CAIRO: Negotiations with the Emirati firm Capital City Partners (CCP) over the construction of Egypt’s new administrative capital city are to be finalized soon; Housing Minister Mostafa Madbouly was quoted by Youm7 Thursday.
The statement came after several media outlets on Wednesday said that the Egyptian government terminated the new capital’s Memorandum of Understanding (MoU) signed in March due to a financial dispute with Chairman of Dubai Emaar Mohamed Alabbar who established CCP company in order to implement the project.
“Abbar and the Egyptian government are still negotiating the funds pumped by each side in the first phase of the project; expected to take around seven years with a total cost estimated at 6 billion EGP,” sources told Youm7.
Alabbar also voiced his concern over the delay in issuing the long-awaited investment law which lays down guarantees for deals signed with the government and offers incentives to finance labour-intensive projects, said the source.

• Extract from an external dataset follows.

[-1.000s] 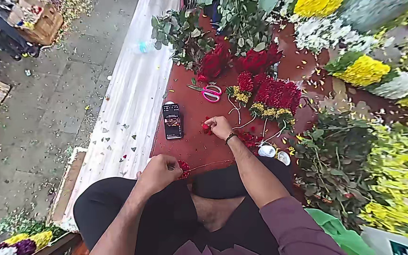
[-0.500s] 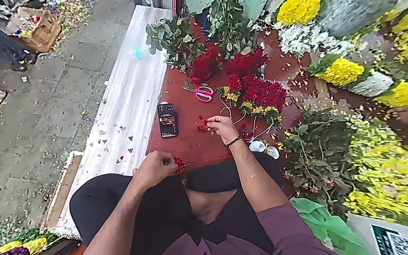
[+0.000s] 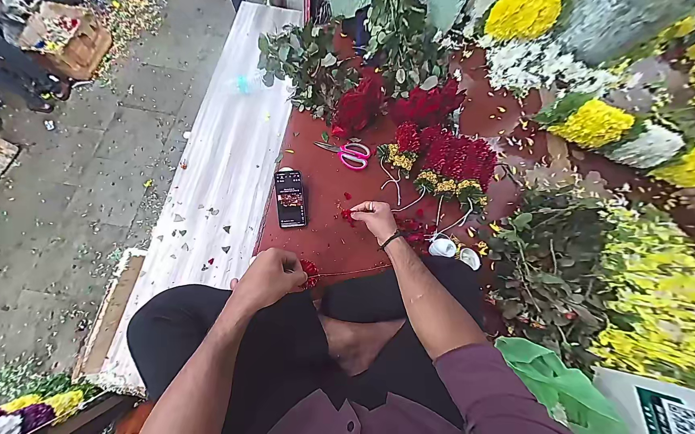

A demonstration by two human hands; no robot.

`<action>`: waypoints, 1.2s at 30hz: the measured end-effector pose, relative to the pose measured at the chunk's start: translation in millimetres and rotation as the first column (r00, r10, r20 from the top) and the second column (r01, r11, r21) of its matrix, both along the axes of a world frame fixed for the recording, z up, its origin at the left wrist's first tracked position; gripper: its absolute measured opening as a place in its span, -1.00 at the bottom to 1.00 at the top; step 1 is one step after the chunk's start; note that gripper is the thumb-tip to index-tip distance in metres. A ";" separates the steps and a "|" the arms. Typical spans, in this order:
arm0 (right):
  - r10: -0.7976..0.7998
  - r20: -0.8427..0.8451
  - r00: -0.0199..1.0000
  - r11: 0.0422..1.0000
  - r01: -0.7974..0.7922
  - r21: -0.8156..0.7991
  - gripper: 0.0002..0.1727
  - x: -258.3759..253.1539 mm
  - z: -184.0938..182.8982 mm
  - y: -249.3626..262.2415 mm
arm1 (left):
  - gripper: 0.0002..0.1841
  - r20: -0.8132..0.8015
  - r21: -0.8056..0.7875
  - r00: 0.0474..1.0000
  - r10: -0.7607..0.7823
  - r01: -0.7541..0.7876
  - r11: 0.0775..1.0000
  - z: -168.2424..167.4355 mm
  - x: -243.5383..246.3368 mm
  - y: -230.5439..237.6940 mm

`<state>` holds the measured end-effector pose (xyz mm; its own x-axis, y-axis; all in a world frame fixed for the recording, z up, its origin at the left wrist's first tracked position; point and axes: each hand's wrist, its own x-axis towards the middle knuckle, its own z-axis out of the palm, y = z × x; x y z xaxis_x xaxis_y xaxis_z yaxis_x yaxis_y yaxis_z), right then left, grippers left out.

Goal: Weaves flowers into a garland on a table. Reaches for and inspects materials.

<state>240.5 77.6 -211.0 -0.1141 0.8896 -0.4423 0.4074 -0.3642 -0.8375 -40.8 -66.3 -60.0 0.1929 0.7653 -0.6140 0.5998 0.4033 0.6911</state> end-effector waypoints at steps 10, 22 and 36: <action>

Moreover, there is a delay from the side of the General Organization for Physical Planning (GOPP) in issuing the real estate regulations, which include important proposals to regulate real estate market in the future and insure ending the investment conflicts with the government, he added.
“The unavailability of trained Egyptian labor and the incapability of the Egyptian factories to provide the construction raw materials of iron and cement, as the factories do not work with its full capacity, will be an obstacle in Alabbar’s way in implementing the project,” the source said.
On March 14, Madbouly signed an agreement with the UAE government to establish a new administrative capital city “Cairo Capital” halfway between Cairo and the Suez Canal area.
The deal was signed on sidelines of the Egypt Economic Development Conference (EEDC), held in the Red Sea resort of Sharm-el-Sheikh in March.
Madbouly said that the project will be accomplished within five to seven years with a total cost estimated at $ 45 billion and that it “aims mainly to alleviate congestion, urban crowding and overpopulation in Cairo,” currently home to over 23 million people; it will also cost some $300 billion to complete, according to Alabbar.
He added that a committee has been formed to review the details of the project to ensure maximum benefit for middle to low-income citizens.